YOUR TASK
Among the lines below, list those containing the string "blue".

* * *

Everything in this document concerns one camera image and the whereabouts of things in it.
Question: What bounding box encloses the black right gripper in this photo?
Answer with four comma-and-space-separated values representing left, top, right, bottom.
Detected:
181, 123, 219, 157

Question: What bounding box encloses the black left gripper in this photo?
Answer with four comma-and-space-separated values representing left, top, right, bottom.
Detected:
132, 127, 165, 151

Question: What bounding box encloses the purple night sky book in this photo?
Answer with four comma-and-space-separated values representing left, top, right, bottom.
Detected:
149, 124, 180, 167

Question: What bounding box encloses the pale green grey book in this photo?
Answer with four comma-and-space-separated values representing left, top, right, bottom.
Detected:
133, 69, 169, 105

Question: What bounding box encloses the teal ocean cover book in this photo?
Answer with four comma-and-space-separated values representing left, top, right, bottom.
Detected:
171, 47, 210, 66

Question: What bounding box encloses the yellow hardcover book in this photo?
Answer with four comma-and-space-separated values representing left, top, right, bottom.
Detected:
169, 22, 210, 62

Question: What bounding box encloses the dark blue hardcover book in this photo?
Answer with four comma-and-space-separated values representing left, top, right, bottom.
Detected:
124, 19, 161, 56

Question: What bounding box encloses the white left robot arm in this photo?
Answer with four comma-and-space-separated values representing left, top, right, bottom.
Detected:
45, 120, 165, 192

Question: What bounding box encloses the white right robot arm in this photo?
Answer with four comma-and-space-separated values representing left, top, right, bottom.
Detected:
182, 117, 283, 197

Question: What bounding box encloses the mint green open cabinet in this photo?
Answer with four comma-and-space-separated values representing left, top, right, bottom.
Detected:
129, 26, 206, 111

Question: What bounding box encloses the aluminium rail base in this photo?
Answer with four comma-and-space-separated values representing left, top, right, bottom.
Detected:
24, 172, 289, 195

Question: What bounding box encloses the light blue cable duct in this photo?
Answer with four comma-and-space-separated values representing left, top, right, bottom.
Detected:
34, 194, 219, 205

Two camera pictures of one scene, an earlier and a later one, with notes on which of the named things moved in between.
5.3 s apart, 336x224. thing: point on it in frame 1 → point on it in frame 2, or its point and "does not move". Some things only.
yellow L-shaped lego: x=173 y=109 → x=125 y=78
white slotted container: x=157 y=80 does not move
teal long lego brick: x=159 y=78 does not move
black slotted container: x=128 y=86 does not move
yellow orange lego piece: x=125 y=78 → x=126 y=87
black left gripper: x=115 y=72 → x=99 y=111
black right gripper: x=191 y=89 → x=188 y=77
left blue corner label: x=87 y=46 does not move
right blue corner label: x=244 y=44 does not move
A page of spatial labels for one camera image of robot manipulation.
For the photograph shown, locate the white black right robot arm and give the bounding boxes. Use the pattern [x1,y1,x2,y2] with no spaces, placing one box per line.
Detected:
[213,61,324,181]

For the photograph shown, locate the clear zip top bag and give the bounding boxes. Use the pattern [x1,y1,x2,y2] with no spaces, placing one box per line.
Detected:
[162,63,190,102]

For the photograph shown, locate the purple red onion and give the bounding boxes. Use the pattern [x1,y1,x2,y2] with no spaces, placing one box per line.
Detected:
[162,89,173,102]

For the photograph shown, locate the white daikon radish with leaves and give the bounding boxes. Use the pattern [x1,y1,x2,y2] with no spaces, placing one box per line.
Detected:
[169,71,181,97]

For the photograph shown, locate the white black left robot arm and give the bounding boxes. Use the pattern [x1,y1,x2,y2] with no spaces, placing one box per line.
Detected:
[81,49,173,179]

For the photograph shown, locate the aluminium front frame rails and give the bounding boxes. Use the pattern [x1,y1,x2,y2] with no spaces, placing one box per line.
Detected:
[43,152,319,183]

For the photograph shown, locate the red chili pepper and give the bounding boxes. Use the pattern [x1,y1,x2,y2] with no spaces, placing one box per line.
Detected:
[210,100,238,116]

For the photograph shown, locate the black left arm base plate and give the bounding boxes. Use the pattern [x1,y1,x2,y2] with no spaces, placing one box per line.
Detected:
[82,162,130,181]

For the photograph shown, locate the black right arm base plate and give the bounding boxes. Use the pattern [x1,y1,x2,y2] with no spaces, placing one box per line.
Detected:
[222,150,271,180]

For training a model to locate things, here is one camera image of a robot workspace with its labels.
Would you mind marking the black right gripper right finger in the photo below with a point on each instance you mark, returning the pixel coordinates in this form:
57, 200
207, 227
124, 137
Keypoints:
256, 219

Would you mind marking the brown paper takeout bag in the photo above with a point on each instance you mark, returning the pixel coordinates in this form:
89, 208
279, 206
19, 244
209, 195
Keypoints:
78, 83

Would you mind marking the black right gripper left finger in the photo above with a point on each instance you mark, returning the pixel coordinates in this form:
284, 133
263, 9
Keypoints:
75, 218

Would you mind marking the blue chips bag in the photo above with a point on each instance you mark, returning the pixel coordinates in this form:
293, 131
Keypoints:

* * *

RESPONSE
Question: What bounding box encloses the dark blue hardcover book in this photo?
Question: What bounding box encloses the light blue cable duct in this photo?
left blue corner label: x=87 y=46 does not move
right blue corner label: x=244 y=44 does not move
Would you mind marking the blue chips bag in the photo above with a point on each instance you mark, returning the pixel coordinates in this form:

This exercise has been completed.